KL: A lot of them were innocuous, like "what's your name," "what's your age." But those two were the ones that have become notorious, and were the ones that determined consequences. What was your understanding of what the consequences were for how you answered? Or what did you think at the time about what would happen next?

JW: I really don't know. I really don't know, or I don't remember how I felt. Except that I wondered why. The questions were asked, but when I came to those two, I felt, "Oh, they want these people separated, the good ones and the bad ones." But I don't remember.

KL: Did you talk it over with anyone?

JW: I think I did, with my friends. Yeah, I think I did. Yeah, 'cause several of my dear girlfriends, the family, they had to go to Tule Lake. I don't know why they put down "no," but I think maybe the boy... funniest thing is he served in the service, in the army. No, I don't... yeah, we talked it over, and then said... yeah, because they ended up in Tule Lake. I think they put down "no," and one of the sisters did go.

KL: To Tule Lake?

JW: No, the whole family went to Tule Lake. But one of the girls' daughters was shipped to Japan, but the other stayed.

KL: In the U.S.?

JW: Yeah, they were sent over. But this one daughter did go. Maybe she wanted to go, I don't know. But she ended up in Japan during the war.

KL: Your friends that you talked about it with in that family, did they... what were their reasons for deciding to answer the way they did?

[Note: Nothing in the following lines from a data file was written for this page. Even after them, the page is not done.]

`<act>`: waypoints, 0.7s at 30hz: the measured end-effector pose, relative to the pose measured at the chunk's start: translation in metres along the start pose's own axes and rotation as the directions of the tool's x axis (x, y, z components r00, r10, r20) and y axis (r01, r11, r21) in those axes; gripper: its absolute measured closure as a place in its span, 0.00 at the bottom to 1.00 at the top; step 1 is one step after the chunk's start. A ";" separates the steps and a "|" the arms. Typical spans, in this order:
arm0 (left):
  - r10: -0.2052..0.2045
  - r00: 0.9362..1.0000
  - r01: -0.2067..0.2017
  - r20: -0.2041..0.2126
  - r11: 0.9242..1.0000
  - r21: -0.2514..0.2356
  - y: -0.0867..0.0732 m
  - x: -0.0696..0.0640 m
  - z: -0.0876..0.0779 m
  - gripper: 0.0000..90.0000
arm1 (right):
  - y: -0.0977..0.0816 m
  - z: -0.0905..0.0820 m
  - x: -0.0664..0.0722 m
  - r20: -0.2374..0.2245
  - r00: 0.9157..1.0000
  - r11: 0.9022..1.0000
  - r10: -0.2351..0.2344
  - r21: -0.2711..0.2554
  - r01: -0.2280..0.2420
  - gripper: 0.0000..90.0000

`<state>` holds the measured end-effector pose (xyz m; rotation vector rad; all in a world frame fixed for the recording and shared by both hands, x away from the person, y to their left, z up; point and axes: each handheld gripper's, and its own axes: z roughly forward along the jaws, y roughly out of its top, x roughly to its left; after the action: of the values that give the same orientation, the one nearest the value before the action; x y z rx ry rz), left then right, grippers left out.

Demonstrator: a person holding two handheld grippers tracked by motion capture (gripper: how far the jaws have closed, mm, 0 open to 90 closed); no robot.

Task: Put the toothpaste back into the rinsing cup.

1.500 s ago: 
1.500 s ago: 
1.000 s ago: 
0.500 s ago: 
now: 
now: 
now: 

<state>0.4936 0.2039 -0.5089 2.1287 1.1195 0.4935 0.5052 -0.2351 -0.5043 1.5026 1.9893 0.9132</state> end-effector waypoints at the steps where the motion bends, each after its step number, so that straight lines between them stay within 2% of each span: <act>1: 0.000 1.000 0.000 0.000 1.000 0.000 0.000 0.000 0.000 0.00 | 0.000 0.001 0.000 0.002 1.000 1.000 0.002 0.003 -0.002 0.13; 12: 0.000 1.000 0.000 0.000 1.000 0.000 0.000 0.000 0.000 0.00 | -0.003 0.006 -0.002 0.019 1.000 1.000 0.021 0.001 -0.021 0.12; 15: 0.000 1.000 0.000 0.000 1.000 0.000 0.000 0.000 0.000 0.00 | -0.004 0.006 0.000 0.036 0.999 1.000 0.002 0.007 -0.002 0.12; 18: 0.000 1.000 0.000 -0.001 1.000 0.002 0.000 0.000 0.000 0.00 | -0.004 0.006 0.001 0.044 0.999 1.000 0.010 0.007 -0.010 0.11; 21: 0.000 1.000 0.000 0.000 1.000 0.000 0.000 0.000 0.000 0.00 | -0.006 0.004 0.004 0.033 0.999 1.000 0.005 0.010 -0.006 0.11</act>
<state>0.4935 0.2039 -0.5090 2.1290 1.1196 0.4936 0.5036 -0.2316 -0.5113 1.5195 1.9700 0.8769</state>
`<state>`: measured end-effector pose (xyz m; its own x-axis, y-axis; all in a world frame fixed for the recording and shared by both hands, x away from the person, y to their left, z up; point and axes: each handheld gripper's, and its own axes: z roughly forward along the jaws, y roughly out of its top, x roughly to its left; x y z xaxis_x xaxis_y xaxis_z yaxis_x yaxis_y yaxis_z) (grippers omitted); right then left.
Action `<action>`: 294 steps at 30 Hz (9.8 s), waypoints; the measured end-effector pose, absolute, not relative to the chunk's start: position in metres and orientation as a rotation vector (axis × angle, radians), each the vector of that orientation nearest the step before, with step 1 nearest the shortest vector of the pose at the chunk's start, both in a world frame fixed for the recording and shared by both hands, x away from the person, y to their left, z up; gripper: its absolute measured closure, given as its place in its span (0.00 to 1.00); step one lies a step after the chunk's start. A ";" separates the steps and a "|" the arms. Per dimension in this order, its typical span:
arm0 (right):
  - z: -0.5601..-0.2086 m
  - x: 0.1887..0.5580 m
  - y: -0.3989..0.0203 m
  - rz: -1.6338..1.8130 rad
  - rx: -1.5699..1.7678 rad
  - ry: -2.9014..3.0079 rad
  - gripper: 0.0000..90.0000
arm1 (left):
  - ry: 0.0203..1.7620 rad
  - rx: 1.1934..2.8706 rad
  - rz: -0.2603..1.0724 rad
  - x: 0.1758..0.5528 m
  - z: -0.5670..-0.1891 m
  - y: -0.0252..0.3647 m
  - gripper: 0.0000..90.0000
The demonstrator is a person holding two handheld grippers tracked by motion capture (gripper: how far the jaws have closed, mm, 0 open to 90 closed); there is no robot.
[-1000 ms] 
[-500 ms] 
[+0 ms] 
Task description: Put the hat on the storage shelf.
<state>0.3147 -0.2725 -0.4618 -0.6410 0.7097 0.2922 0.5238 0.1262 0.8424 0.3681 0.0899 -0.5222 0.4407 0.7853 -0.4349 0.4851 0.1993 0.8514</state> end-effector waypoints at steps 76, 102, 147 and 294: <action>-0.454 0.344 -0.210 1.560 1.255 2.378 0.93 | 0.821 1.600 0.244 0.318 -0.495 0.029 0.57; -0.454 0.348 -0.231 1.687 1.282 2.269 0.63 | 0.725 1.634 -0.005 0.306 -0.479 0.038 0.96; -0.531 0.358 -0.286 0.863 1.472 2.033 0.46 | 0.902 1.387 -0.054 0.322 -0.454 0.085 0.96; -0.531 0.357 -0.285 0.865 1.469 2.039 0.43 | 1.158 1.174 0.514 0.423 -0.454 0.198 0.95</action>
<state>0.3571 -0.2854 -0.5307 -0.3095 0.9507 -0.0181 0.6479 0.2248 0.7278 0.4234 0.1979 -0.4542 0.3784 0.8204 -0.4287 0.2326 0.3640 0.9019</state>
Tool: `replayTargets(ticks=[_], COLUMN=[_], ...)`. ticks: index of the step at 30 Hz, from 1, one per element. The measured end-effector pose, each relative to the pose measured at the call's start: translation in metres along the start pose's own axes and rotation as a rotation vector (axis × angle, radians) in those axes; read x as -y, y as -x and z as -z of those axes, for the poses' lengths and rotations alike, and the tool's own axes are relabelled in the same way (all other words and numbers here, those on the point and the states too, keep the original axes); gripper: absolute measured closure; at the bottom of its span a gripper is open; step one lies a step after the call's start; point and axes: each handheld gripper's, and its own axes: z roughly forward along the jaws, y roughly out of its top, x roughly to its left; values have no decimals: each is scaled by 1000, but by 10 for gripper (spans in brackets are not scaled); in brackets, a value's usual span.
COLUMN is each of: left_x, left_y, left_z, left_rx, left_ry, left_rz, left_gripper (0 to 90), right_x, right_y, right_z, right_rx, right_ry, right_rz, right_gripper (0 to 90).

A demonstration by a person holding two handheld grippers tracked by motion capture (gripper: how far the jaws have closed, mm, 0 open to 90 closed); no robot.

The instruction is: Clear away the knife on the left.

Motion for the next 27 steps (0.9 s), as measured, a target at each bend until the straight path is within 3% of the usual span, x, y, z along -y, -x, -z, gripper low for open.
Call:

JW: I think it's because the others, maybe the father might have said something. And, of course, the sister, being that she was from Japan from the beginning, she's a Kibei, I think they all put their heads together and said, well, okay, we'll go to Tule Lake, and this one daughter decided she was going to go to Japan. And that was bad because I don't think they wanted us in Japan. They had enough of their troubles. But she, eventually she got married in Japan to a serviceman was, it? Came back to the States.

KL: And she was a friend, it was your friend who went to Japan?

JW: Uh-huh.

KL: What was her name?

JW: Her name was Mitsuko. I tell you...

KL: That's okay. I'm asking you to remember a lot of details from seventy-plus years ago. And it's stuff that's been studied since, so those layers of memory kind of... do you recall people leaving for Tule Lake and what that was like, to watch people go?

JW: Yeah, I was sad to see my friends go. Oh, wait a minute. Did that come after I... what was that? 'Cause I left early.

KL: People were leaving in '43, usually. In Manzanar there were still some people in '44 who went kind of late.

JW: To Tule Lake? I wonder if they were gone. Gee, I can't even remember that. Can't remember if that family had already left.